Other than a one-day washout, the 14th annual Cumming Country Fair & Festival was "a great run," said Cumming's fairgrounds administrator.
"It's always tough to make up that one rain day," Dave Horton said. "But we were real pleased with the numbers. We had great weather every day except Wednesday."
The fair closed Oct. 8, its seventh night, as the forecast called for severe weather.
Still, this year's event drew 107,741 people, about 10,000 shy of last year's totals. Horton said a bad economy and the high price of gas also were attendance factors.
"All that affected us some, but not to any great extent," Horton said. "Overall, I'm real pleased with the numbers, and I think it was a good one."
Lacey Payne of Forsyth County agreed.
"It was great this year," said Payne, who went twice during the fair's 11-day run of Oct. 2-12. "We went the first night, and we came back Friday night to see Jon Anderson."

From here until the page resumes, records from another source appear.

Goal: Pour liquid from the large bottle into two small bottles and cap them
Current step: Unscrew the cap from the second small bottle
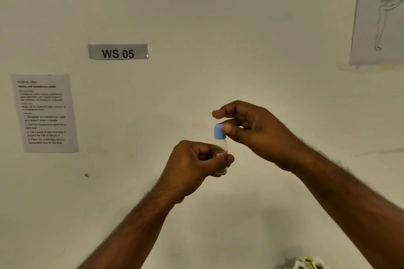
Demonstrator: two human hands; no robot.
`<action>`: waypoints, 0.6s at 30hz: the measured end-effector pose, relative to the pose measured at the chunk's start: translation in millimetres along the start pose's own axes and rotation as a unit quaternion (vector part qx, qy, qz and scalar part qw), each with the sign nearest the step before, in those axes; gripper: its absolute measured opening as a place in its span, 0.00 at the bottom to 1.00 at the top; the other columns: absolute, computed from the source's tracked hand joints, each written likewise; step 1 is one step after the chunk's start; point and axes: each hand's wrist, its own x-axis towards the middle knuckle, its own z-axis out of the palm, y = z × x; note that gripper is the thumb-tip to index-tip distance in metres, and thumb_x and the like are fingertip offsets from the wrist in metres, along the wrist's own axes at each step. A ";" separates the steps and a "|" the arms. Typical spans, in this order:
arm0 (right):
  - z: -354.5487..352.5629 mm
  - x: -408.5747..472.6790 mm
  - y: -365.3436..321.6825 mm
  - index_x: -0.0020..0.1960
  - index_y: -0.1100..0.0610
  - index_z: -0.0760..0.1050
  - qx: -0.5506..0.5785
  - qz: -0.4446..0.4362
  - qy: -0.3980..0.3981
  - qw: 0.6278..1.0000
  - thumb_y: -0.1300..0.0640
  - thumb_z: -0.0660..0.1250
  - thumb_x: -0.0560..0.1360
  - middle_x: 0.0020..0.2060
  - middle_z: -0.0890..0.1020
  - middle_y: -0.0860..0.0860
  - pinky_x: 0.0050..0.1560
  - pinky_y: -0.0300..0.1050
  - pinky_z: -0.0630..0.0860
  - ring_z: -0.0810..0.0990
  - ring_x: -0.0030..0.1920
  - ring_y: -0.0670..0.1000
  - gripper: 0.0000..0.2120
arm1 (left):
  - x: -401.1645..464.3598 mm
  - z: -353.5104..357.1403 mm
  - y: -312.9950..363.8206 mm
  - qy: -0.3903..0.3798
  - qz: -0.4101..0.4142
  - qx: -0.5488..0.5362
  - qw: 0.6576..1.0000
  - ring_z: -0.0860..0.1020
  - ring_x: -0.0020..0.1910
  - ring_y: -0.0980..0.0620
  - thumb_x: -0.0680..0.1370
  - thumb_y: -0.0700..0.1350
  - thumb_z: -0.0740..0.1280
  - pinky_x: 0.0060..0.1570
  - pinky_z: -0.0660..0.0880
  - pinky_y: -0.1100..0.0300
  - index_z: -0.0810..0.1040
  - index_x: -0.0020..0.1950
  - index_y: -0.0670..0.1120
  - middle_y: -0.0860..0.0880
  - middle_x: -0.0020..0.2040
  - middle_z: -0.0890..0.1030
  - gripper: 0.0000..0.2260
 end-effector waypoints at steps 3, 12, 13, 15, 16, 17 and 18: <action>3.2 2.0 -1.9 0.52 0.46 0.78 -0.042 0.003 0.049 0.998 0.47 0.76 0.73 0.50 0.84 0.41 0.47 0.39 0.78 0.83 0.49 0.42 0.10 | -0.3 -0.9 2.5 -0.008 0.004 0.011 1.000 0.87 0.38 0.49 0.75 0.46 0.76 0.42 0.83 0.61 0.88 0.46 0.41 0.44 0.40 0.88 0.08; -1.8 -2.2 -4.0 0.65 0.44 0.75 -0.037 0.004 -0.015 0.999 0.57 0.65 0.82 0.60 0.82 0.39 0.60 0.43 0.79 0.82 0.58 0.40 0.14 | -1.8 1.4 -3.5 0.000 -0.005 -0.001 1.000 0.87 0.38 0.49 0.73 0.46 0.77 0.42 0.83 0.61 0.88 0.49 0.40 0.44 0.40 0.88 0.10; -0.5 -2.1 -4.4 0.64 0.43 0.76 -0.056 0.008 0.000 0.998 0.51 0.67 0.80 0.57 0.82 0.39 0.56 0.42 0.79 0.83 0.54 0.40 0.13 | -2.2 1.8 -4.0 -0.001 -0.004 0.004 1.000 0.87 0.38 0.49 0.74 0.46 0.77 0.43 0.83 0.61 0.88 0.49 0.41 0.44 0.40 0.88 0.10; 2.3 -1.8 -5.0 0.59 0.42 0.78 -0.091 0.022 0.017 0.996 0.44 0.72 0.75 0.50 0.83 0.41 0.48 0.36 0.78 0.83 0.48 0.41 0.14 | -2.6 3.3 -4.5 -0.006 0.000 0.008 1.000 0.87 0.38 0.50 0.74 0.46 0.77 0.42 0.83 0.61 0.88 0.48 0.40 0.45 0.39 0.88 0.09; 3.2 -1.7 -5.0 0.58 0.42 0.78 -0.108 0.024 0.017 0.994 0.43 0.74 0.73 0.48 0.83 0.42 0.46 0.34 0.76 0.82 0.46 0.42 0.14 | -2.6 4.2 -4.4 -0.006 0.001 0.007 1.000 0.87 0.38 0.50 0.74 0.46 0.77 0.42 0.83 0.61 0.87 0.47 0.40 0.44 0.39 0.88 0.09; 4.1 -1.5 -5.3 0.57 0.43 0.79 -0.122 0.021 0.014 0.992 0.45 0.75 0.73 0.47 0.83 0.43 0.45 0.34 0.75 0.81 0.45 0.43 0.13 | -2.3 5.0 -4.8 -0.006 0.001 0.006 1.000 0.87 0.37 0.50 0.74 0.46 0.77 0.41 0.83 0.62 0.87 0.48 0.40 0.44 0.39 0.88 0.09; 4.6 -1.1 -5.3 0.56 0.44 0.80 -0.126 0.018 0.009 0.992 0.47 0.74 0.74 0.47 0.83 0.42 0.45 0.34 0.75 0.81 0.45 0.43 0.12 | -2.6 5.9 -5.7 -0.006 0.000 0.003 1.000 0.87 0.37 0.51 0.74 0.45 0.77 0.41 0.83 0.62 0.87 0.48 0.40 0.44 0.39 0.88 0.09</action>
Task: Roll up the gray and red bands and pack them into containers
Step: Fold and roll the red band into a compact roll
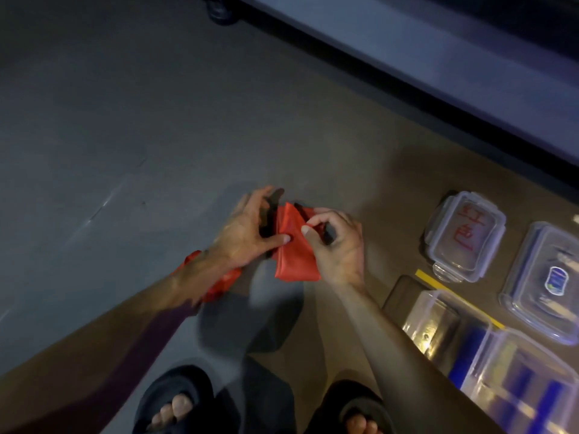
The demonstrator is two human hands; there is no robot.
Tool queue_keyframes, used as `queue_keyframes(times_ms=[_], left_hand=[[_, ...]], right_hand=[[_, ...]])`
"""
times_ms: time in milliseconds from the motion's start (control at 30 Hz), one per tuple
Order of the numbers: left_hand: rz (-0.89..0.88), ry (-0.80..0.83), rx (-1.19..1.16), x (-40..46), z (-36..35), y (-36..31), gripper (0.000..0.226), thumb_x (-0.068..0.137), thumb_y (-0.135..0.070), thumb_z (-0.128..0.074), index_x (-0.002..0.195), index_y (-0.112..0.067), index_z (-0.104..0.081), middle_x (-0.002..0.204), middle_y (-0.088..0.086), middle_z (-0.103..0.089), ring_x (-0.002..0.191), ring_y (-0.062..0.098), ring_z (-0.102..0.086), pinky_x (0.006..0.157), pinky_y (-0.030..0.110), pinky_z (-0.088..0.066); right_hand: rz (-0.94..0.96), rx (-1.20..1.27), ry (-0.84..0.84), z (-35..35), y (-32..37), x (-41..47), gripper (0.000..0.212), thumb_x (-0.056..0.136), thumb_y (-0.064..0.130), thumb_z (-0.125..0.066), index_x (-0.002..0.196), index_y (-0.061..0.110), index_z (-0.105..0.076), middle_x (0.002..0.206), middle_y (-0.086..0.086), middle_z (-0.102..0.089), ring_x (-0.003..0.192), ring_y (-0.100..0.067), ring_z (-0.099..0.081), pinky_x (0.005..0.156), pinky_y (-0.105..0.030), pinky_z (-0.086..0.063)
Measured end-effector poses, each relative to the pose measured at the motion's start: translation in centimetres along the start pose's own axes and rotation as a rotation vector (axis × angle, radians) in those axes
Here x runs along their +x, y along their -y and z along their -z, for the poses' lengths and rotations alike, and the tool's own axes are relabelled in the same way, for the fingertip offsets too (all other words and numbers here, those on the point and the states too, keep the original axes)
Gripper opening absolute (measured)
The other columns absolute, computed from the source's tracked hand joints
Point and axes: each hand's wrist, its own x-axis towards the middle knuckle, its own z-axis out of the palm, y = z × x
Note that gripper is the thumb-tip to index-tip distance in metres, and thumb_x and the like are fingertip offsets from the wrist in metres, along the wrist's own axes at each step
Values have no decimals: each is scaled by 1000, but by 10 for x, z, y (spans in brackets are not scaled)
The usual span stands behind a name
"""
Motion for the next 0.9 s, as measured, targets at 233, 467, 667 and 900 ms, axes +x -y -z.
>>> queue_keyframes(times_ms=[233,467,667,900], left_hand=[[-442,262,279,3,46,-37,86,78,-47,-84,152,-29,-44,150,-5,-49,138,11,-42,116,27,-31],[-280,271,97,-24,54,-60,31,80,-35,-86,109,-33,-75,98,-12,-74,94,6,-68,88,35,-53],[-278,278,57,-53,60,-75,13,82,-31,-85,92,-28,-77,84,-6,-72,80,15,-67,80,43,-53],[-289,239,87,-90,80,-106,11,82,-30,-85,85,-28,-74,87,-16,-75,84,3,-69,82,28,-54]], right_hand=[[-55,225,91,22,15,-22,8,87,25,-77,89,25,-69,100,6,-75,97,-11,-72,86,-43,-58],[-101,322,84,37,29,-47,9,86,29,-78,87,28,-69,89,3,-77,84,-13,-73,75,-46,-56],[-90,481,55,47,39,-69,12,88,9,-78,86,16,-69,79,-4,-74,75,-12,-65,72,-33,-49],[-29,504,144,79,76,-92,8,90,3,-75,90,1,-67,79,-13,-74,73,-14,-66,70,-29,-50]])
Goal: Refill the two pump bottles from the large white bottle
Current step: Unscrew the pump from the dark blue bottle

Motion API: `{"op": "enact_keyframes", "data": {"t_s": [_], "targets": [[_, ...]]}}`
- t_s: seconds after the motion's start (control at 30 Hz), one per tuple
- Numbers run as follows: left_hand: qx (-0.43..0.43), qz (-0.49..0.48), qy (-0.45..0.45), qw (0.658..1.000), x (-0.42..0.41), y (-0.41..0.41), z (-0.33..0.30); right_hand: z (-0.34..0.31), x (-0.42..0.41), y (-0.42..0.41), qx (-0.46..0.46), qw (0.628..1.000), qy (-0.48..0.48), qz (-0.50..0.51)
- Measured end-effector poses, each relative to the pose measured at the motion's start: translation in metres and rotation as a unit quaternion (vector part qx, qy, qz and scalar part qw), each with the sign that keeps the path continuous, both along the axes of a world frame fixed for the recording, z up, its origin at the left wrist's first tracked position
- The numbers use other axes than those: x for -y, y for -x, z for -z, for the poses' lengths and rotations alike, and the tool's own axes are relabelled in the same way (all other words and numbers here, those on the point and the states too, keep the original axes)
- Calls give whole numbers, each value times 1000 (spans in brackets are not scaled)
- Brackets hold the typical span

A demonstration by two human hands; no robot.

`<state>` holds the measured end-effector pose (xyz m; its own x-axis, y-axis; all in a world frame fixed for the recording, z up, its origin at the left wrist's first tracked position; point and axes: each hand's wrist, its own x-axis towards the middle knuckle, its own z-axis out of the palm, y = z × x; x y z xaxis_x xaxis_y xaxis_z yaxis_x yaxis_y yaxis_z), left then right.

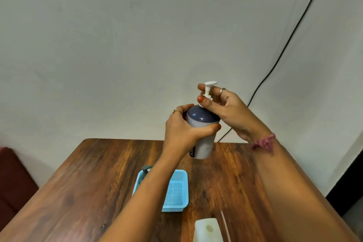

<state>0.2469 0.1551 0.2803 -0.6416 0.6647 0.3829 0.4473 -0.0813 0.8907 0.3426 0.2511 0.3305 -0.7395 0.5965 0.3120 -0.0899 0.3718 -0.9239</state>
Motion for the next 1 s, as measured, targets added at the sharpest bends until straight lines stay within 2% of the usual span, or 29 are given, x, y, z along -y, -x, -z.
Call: {"op": "enact_keyframes", "data": {"t_s": [0.1, 0.17, 0.3, 0.37, 0.43, 0.5, 0.57, 0.67, 0.73, 0.87, 1.0], "targets": [[8, -9, -7, 1000, -3, -2, -1, 1, 11, 4, 15, 978, -120, 169], [15, -8, -6, 1000, -4, -2, -1, 3, 14, 5, -6, 966, -144, 213], [16, -15, -10, 1000, -2, 2, 1, -2, 6, -3, -30, 999, 1, 33], [16, -16, -12, 1000, -2, 3, 1, -1, 6, -7, -13, 1000, 9, 0], [25, -11, -15, 1000, -3, 2, 1, 3, 10, -3, 17, 995, -78, 64], [25, -7, -16, 1000, -5, 0, 1, 8, 14, 2, -11, 981, -118, 152], [24, -8, -18, 1000, -6, -2, 2, 9, 13, 2, -54, 982, -72, 166], [13, -22, -18, 1000, -7, 0, 4, 6, 8, 0, -76, 994, 43, 72], [7, -24, -18, 1000, -7, 1, 5, 7, 10, 0, -82, 994, 44, 65], [13, -20, -19, 1000, -8, -1, 6, 11, 12, 5, -89, 981, -44, 168], [15, -22, -24, 999, -8, -1, 8, 11, 9, 4, -130, 982, 30, 135]]}}
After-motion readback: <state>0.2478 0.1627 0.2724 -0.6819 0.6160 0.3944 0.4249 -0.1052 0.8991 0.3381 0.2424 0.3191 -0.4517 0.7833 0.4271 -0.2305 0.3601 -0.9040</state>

Payne said her husband, James, is a lifetime fan of Anderson and was excited to see the country music star perform.
"He did a good job," she said.
Horton said Anderson got help from the staff of the Indian Village on his hit song "Seminole Wind."
"They were in full regalia," Horton said. "They danced in front of the stage, and Jon Anderson liked that and that crowd went crazy."
Horton said he's already begun planning for next year's fair, though he hasn't locked in on specific musicians or other entertainers.
"I always plan for the next year to be even better," he said. "I'm always looking forward to setting up our new ground acts and entertainers ... it's a year-round process."
Many of the acts gather at the International Association of Fairs and Expositions, an annual event that allows entertainers to advertise their services. Horton said he will attend the gathering, which is scheduled for December.
Horton said free admission days helped this year's fair, particularly in light of the struggling economy.
"It gave people a chance to get in if they were worried about admission," he said.
City of Cumming Police Chief Mike Eason said the fair came and went with "no significant problems."
"We had good crowds, had good folks and pretty good fair weather," Eason said.
He said there were a few incidents of kids spitting off rides.
"We had a few and they were evicted from the fairgrounds as part of the process," he said.
Law enforcement got a little help at the fair this year, he said, from Polaris on Veterans Memorial Boulevard and McAllister Retail on Castleberry Road.
Polaris loaned two all-terrain vehicles and McAllister provided two motor scooters for authorities to use during the fair.
"It increased the mobility of the officers so they were more visible," he said. "With the number of officers we had, if they were on foot, you couldn’t move around and be seen as much.
"Plus with the (ATVs) we were able to help transport handicapped people and things like that throughout the park on occasions as well."
Eason said AT&T donated a trailer that served as a police operations booth and will be used for future events.
Staff writer Julie Arrington contributed to this report.